The other jurors are featured to varying degrees and each have their own side plots as people with connections to the lawyers put pressure on them through their families to vote a certain way. These characters are juggled very well and while some of them you only spend a few pages with at a time, they all tend to have strong personalities and are easy to distinguish from each other.

Fitch is the kind of character you love to hate, while Marlee is smart, strong and resourceful. There are so many twists and turns as Easter, Marlee and Fitch try to manipulate one another and everyone around them, but nothing feels unearned or having a twist just for the sake of it. Considering how much legal jargon there is in The Runaway Jury there’s some surprisingly funny moments in it. A lot of that comes from how events are described in a very to the point manner, so the writing almost feels like it has a sardonic sense of humour.

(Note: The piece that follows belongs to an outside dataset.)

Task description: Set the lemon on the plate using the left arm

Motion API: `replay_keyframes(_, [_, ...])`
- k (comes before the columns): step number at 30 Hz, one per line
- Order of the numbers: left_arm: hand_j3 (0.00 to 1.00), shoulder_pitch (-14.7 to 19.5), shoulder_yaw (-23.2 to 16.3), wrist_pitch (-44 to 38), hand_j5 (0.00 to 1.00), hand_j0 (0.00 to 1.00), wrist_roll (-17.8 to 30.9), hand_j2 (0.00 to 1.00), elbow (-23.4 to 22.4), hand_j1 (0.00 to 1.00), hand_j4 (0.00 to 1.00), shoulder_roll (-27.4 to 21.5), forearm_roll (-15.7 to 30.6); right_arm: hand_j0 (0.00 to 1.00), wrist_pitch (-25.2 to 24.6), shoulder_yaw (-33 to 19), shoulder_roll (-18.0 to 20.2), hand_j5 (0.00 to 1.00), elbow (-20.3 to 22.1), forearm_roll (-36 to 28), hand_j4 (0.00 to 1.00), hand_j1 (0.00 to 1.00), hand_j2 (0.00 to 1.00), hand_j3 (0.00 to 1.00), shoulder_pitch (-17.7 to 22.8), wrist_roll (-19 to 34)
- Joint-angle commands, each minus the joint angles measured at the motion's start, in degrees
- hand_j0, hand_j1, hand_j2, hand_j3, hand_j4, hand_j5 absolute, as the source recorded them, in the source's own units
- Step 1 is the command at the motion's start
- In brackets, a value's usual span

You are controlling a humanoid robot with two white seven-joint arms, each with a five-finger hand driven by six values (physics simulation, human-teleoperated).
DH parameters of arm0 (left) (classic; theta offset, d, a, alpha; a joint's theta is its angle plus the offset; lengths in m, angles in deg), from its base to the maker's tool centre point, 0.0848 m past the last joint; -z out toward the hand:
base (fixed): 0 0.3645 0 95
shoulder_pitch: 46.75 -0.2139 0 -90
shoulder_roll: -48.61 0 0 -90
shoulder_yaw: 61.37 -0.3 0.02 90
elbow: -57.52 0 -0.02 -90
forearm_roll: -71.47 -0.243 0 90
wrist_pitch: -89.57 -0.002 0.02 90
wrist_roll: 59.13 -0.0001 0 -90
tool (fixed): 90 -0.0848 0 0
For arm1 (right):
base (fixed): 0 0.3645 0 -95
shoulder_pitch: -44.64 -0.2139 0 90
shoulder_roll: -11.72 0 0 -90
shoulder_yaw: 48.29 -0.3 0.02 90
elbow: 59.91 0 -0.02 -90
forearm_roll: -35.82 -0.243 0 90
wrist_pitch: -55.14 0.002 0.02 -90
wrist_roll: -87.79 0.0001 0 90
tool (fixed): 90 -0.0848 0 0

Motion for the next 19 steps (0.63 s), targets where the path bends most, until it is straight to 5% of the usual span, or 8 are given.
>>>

It is funny reading The Runaway Jury over twenty years since it was first published because in some ways it is so incredibly 90s – especially in how it talks about smoking. A lot of the people giving evidence in the case are doctors. The ones on the plaintiff’s side describe in great detail how smoking is bad, causes diseases including cancer, and nicotine is addictive, while the doctors and researchers on the defences side dispute those claims, saving there’s not enough evidence for all that. It’s fascinating that something that is a fact now, smoking can and does kill, was something that was so heavily debated twenty years ago.

The Runaway Jury is a compelling courtroom drama that has humour and suspense in it too. The way all of the characters and plot threads are deftly handled is to be admired and it’ll keep you guessing characters motivations and the outcome of the trial to the end. 5/5.